Give again, exactly as written, each line of the material below starting at the line that contains "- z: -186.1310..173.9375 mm" and ending at the line that contains "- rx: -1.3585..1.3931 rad". Both ends count, and no other line does.
******
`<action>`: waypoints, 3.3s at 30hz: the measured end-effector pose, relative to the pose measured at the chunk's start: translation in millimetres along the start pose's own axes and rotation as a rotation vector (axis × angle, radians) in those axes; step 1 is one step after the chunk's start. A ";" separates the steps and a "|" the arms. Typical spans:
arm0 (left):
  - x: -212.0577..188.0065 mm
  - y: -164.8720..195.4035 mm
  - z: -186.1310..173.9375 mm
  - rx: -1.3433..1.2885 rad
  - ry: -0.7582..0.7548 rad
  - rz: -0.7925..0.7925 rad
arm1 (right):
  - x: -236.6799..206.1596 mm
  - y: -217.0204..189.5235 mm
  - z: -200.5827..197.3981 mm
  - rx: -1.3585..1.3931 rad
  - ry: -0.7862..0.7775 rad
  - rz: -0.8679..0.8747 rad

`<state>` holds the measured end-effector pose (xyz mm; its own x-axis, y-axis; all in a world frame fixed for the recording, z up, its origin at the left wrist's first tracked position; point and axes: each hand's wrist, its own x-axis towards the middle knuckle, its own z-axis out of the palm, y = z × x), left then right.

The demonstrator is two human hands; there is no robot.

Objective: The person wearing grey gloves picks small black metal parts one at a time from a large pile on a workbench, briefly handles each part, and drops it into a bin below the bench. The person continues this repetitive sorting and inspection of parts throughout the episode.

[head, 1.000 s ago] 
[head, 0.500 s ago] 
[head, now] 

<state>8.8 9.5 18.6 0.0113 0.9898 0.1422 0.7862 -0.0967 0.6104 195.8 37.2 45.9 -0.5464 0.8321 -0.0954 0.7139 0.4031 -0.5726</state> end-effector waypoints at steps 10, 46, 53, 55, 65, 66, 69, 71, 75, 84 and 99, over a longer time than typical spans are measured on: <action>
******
**Answer box:**
  - z: -186.1310..173.9375 mm
  - rx: -1.3433..1.2885 rad
  - ry: -0.7582..0.7548 rad
  - rz: -0.7925..0.7925 rad
arm1 (right):
  - x: -236.6799..206.1596 mm
  - y: -217.0204..189.5235 mm
  - z: -200.5827..197.3981 mm
  - rx: -1.3585..1.3931 rad

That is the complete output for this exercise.